**Your task:** Repeat exactly the line that contains "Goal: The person" and every line below it to the end of the material, omitting all others.

##############################

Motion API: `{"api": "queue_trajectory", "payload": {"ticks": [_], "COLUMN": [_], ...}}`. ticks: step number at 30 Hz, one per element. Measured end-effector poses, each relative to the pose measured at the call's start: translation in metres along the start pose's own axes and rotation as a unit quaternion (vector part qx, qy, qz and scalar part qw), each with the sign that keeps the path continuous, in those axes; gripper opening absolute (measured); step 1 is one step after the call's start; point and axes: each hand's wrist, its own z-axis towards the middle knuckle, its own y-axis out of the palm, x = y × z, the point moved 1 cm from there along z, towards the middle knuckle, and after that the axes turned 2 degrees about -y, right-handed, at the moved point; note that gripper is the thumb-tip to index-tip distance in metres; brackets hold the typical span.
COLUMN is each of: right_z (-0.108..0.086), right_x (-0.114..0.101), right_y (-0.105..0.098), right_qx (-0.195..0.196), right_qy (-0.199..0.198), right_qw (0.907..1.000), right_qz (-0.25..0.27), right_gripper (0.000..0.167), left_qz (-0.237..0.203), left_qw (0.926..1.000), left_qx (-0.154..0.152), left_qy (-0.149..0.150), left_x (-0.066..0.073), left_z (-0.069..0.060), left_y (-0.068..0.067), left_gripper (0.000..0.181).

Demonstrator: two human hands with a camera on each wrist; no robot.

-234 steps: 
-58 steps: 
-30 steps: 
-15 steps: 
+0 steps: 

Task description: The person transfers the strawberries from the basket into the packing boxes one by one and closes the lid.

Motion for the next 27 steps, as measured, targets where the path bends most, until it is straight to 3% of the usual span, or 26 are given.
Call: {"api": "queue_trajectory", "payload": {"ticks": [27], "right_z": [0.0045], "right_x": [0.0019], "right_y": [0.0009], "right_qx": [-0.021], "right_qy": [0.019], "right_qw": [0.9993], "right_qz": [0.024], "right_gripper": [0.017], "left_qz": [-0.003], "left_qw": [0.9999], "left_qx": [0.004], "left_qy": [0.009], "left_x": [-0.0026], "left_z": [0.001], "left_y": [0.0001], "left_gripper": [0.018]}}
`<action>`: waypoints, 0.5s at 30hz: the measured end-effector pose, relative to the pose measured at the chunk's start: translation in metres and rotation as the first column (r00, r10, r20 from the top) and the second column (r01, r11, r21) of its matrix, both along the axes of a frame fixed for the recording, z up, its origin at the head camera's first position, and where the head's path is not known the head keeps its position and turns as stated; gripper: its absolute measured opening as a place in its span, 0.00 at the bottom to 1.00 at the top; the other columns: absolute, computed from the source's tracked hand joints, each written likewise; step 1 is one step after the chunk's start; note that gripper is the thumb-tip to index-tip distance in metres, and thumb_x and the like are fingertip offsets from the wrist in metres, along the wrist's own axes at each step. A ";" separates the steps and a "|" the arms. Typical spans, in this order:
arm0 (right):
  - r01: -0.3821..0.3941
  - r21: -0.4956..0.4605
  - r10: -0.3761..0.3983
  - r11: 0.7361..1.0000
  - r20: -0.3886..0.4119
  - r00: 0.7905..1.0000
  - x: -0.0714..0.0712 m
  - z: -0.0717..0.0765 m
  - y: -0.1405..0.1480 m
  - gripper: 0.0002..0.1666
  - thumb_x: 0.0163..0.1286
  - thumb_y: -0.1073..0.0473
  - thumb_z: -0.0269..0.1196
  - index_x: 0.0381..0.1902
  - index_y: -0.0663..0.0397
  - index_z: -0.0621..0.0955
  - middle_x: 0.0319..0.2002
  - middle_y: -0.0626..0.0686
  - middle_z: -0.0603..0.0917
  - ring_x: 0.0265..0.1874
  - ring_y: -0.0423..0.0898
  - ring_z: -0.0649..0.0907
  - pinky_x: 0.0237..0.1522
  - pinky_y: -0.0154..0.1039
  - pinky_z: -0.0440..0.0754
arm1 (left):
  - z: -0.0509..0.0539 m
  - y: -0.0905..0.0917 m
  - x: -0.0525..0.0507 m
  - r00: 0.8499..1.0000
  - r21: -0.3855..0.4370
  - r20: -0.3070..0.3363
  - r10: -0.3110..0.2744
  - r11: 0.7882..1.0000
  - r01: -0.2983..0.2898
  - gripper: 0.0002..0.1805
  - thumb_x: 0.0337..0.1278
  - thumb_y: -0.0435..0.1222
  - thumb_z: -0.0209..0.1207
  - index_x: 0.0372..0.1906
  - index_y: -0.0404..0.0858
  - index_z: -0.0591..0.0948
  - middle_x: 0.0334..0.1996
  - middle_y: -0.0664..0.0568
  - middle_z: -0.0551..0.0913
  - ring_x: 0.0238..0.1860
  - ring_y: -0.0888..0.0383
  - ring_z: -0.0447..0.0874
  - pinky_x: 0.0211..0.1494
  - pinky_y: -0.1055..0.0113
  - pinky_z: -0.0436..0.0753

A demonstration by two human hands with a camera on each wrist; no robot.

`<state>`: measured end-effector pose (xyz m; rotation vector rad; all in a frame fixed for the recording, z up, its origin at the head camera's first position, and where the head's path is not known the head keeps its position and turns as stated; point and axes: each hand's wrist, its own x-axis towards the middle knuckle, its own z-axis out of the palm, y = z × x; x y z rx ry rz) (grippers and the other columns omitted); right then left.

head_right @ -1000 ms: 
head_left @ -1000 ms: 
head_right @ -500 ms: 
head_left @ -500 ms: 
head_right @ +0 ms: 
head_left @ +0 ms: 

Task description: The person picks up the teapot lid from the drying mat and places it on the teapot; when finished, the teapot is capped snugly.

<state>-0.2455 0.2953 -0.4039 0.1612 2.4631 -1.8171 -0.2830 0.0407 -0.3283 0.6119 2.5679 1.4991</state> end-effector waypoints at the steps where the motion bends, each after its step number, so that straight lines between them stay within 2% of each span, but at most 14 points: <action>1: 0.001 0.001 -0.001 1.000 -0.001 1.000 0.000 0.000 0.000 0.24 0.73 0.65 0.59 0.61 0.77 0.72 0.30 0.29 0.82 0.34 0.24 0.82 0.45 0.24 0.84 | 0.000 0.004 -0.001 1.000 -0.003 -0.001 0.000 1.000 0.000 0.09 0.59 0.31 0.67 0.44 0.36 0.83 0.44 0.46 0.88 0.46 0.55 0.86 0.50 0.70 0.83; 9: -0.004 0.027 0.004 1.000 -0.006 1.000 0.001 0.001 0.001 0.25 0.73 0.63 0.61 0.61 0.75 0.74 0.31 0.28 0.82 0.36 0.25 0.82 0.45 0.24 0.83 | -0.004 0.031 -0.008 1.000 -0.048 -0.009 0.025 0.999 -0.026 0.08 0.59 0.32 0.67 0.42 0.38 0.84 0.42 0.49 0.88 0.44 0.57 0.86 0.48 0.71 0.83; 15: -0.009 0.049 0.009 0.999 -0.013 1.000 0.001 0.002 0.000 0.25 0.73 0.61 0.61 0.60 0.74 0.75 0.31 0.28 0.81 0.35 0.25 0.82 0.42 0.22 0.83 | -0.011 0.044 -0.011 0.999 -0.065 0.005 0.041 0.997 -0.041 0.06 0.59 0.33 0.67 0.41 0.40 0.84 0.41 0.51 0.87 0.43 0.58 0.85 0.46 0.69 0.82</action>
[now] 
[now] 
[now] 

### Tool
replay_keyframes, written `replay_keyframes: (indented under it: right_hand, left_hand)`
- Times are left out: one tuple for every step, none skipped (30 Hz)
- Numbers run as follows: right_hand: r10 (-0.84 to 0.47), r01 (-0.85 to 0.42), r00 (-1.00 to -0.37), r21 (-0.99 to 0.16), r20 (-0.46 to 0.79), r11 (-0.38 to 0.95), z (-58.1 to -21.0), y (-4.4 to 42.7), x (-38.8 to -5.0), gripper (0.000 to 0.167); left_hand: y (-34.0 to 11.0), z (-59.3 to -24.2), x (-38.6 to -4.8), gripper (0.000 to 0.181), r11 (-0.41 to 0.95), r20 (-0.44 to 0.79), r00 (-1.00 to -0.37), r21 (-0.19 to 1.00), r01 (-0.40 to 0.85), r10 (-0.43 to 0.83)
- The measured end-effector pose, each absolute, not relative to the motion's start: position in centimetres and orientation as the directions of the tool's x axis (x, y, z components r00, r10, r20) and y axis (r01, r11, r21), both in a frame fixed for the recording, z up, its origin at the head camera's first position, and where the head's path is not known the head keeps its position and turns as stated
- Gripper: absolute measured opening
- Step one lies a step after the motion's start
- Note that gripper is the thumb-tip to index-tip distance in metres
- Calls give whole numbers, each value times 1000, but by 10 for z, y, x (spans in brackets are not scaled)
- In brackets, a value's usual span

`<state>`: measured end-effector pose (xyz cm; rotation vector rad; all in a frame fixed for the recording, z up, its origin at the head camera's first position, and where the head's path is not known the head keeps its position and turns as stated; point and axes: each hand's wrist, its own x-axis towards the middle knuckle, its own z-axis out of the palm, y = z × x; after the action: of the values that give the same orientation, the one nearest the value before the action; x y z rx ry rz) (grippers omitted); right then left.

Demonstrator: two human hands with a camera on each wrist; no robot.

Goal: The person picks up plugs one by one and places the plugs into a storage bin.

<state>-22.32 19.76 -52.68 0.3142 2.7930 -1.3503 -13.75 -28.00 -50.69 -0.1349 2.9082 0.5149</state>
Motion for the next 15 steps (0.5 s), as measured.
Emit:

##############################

**Problem solution:**
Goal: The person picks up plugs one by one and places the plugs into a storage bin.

<state>-22.32 19.76 -52.68 0.3142 2.7930 -1.3503 -13.75 -28.00 -50.69 -0.1349 2.9082 0.5149</state>
Motion for the next 15 steps (0.5 s), as measured.
Emit:

With this, there is nothing more to the exercise.